Pennsylvania Waterfalls: The Truth About Hiking Glen Onoko in Jim Thorpe

There are many beautiful waterfalls in the Poconos, but few have the same reputation as the three waterfalls in Glen Onoko near the small community of Jim Thorpe. It seems at least once a year, someone tragically dies in this area and even more have to be rescued. Nevertheless, it remains one of the most popular waterfalls hikes in Pennsylvania.

To be honest, the first time I hiked Glen Onoko, I was a bit nervous. I had no idea what to expect from this trail.

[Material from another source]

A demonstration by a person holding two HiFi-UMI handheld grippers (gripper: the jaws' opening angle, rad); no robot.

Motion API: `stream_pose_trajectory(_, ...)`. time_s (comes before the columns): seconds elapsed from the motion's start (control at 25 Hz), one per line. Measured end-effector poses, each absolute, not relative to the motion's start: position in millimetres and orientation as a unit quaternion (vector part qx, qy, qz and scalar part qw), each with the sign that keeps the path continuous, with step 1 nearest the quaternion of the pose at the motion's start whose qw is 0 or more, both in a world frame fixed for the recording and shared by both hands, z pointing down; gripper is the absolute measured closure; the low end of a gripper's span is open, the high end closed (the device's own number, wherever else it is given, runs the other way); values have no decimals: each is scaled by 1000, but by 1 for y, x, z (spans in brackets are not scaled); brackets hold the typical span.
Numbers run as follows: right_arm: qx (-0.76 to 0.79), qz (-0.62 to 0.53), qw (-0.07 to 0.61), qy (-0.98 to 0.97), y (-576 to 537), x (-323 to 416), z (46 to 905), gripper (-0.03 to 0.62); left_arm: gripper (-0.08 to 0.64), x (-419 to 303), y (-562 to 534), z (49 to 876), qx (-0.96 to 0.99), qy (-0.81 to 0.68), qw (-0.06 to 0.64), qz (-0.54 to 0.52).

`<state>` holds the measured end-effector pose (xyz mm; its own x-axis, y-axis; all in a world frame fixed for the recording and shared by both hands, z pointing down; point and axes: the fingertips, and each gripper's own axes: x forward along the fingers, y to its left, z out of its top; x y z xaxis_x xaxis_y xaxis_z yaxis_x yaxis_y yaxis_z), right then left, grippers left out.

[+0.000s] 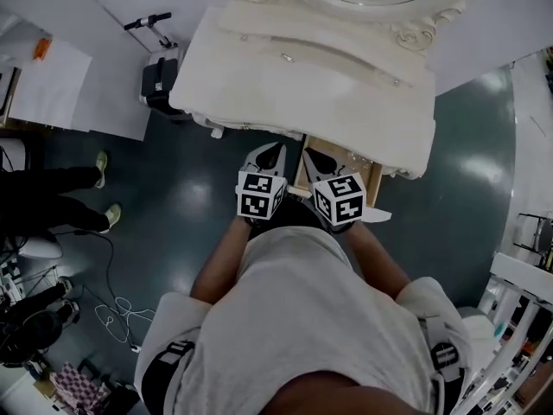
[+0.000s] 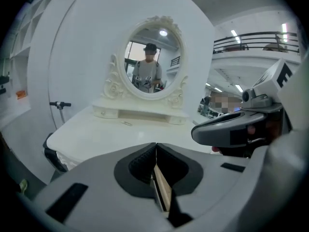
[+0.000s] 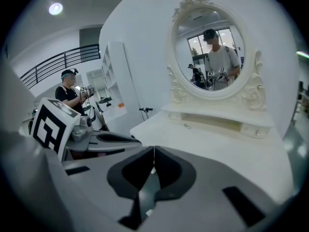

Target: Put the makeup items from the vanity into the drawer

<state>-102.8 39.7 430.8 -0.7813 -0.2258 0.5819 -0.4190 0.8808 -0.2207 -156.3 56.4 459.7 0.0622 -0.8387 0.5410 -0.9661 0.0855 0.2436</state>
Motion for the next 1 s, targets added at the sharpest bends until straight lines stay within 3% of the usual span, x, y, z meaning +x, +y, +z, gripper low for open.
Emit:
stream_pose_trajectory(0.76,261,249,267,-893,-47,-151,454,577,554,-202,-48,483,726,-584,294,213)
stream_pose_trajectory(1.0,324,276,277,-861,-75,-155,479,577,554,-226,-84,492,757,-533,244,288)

After all, it’s one of the few trails in Pennsylvania with a sign warning of the trail’s dangers (the trail actually has two signs, along with a third telling you to turn back if you don’t have the proper footwear).

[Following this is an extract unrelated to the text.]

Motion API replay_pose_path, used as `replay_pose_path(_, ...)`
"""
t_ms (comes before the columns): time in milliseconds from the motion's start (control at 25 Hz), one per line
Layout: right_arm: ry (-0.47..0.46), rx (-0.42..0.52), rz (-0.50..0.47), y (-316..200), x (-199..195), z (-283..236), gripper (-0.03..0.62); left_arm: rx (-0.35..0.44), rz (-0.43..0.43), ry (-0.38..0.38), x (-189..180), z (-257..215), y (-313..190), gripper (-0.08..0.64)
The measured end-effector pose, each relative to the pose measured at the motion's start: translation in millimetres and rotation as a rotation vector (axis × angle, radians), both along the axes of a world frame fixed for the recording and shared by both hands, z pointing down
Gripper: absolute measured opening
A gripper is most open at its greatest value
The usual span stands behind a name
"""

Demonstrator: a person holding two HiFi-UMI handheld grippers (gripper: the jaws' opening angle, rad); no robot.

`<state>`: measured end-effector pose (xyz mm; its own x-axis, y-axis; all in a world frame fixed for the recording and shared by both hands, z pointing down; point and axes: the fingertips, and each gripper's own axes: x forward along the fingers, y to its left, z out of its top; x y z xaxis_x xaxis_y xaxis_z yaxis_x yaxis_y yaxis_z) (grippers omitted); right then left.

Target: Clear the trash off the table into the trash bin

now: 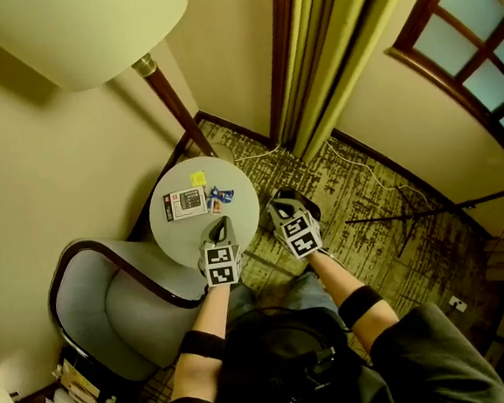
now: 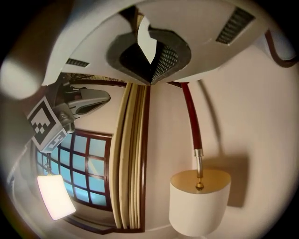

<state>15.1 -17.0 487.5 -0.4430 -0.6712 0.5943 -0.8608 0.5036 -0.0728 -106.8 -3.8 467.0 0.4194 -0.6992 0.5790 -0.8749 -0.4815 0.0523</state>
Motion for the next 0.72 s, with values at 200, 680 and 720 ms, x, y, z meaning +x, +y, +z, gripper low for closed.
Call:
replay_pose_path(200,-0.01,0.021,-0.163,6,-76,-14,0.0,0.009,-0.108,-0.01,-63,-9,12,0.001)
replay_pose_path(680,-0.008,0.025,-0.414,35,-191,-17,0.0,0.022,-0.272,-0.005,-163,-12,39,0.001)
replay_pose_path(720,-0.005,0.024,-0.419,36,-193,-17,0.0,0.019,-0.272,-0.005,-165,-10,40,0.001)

After a few visits to the area, I wanted to tell you both about the amazing beauty of this trail, and to give you a realistic expectation of what the trail is really like. (And check out the video above to see just what the trail is really like)

Glen Onoko is located in State Game Lands 141 just outside of Jim Thrope, PA. The parking area for the falls is located along the Lehigh River in Lehigh Gorge State Park. However, all but the first few yards of the trail are outside of the park boundaries.

Hiking Glen Onoko in Jim Thorpe, Pennsylvania

The beauty of Glen Onoko can’t be denied.

The trail being located on state game lands means that it lacks the blazes and improved trails that you often find in state parks. Since this land abuts the state park, I would love to see the state transfer the land into Lehigh Gorge State Park. This would likely allow for the trail to be improved and for maps to be made of the area. It’s also worth pointing out that since the trail is on state game lands, you should take extra precautions hiking during hunting seasons.

At the beginning of the trail, a large sign welcomes you to the trail, and also notes the dangers present. While the trail starts off easily enough, it is a very challenging trail. Expect slippery, narrow trails, many rocks, and even some places where you will need to use your hands to assist in your climb up the hill towards the falls.

Warning sign at Glen Onoko in State Game Lands 181

This warning sign welcomes visitors to Glen Onoko.

That being said, if you are an experienced hiker, use common sense, and wear proper footwear, the trail shouldn’t pose any significant danger, especially if you stay away from the edges of the waterfalls, which is where most of the serious injuries occur.

The trail up Glen Onoko can be confusing in places because of diverging trails and rogue markings on the trees, but is fairly easy to follow if you know where to go. Start by hiking under the train tracks. Just after the tracks, you’ll head uphill into the woods. If you look through the forest, you should be able to see another large warning sign a bit up the hill.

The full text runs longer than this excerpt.